My assignment is to go back and explore when I last had my "give a damn" how I lost it and etc.
I came home with that thought and had the urge to send my therapist an email that says "damn you!" and he is an uber kind gentle sort of guy. hahahahaha
Because: I know the answer vaguely and where I have to go to look....right straight to that very most wounded and unhealed place/event that uprooted me much as a tornado does a tree and just as suddenly and unexpectedly.
And I really would PREFER to treat it like a tornado and just toss or bury the debris.
In the mean time I HAVE brought positives into my life, so now I want to be able to enjoy and invest in them.
Life is difficult and messy.
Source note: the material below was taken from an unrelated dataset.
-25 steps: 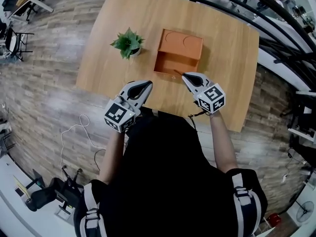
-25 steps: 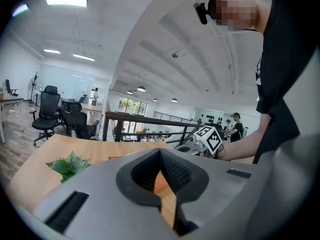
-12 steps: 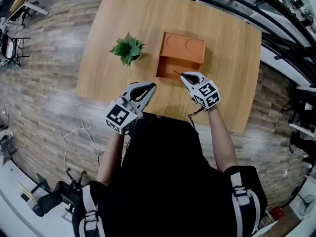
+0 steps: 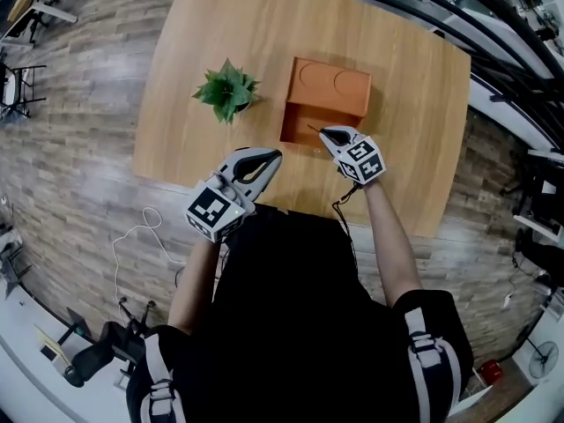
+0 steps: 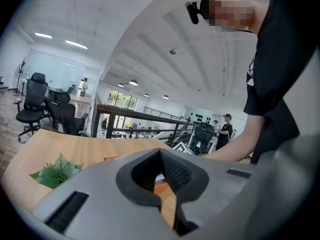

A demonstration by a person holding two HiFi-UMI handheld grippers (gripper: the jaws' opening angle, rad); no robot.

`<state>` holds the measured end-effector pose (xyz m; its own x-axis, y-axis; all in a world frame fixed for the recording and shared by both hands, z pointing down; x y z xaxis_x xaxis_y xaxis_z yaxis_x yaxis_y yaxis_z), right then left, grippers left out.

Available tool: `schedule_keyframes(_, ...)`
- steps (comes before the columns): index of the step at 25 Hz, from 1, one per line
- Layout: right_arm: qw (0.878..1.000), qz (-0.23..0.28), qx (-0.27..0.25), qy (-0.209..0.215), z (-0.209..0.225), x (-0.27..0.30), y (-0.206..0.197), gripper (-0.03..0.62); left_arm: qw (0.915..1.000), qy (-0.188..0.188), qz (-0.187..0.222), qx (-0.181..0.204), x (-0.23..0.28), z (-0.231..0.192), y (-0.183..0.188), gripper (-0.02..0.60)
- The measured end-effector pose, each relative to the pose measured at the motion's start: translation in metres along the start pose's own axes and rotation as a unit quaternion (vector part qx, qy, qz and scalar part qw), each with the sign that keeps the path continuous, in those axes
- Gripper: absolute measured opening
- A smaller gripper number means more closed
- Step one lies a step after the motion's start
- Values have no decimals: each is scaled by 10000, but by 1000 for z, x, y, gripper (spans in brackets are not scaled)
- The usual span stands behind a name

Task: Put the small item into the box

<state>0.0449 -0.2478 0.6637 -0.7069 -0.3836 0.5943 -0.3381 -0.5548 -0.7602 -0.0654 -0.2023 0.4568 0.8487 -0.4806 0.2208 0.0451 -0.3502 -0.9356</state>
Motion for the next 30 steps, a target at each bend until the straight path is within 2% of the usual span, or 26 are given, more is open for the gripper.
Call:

Far moreso when a mental illness is involved. I have bipolar I, non-psychotic but go straight into ever worse mixed episodes when unwell. Um, I think maybe they are a form of psychotic????
I really really cannot afford in any part of me to get that unwell again.
I really feel I could have written much of your last post.
mental illness episodically blowing up my life and non recovery from my last divorce, but I do from all my time spent here and in counseling have very firm boundaries about not letting intoxicated people in my life. It is too damaging and disturbing to me.
I did choose as my new mate a very very good person who also has mental health issues.
letting family go due to their expectations and demands and/or disrespect & abuse has been an ongoing thing in counseling for 25 years. we are pretty clearly in different places in our lives and our paths don't intersect much, if at all. that has been most certainly a process that changes all the time.

wishing you peace and wellness, glad your are seeing your dr.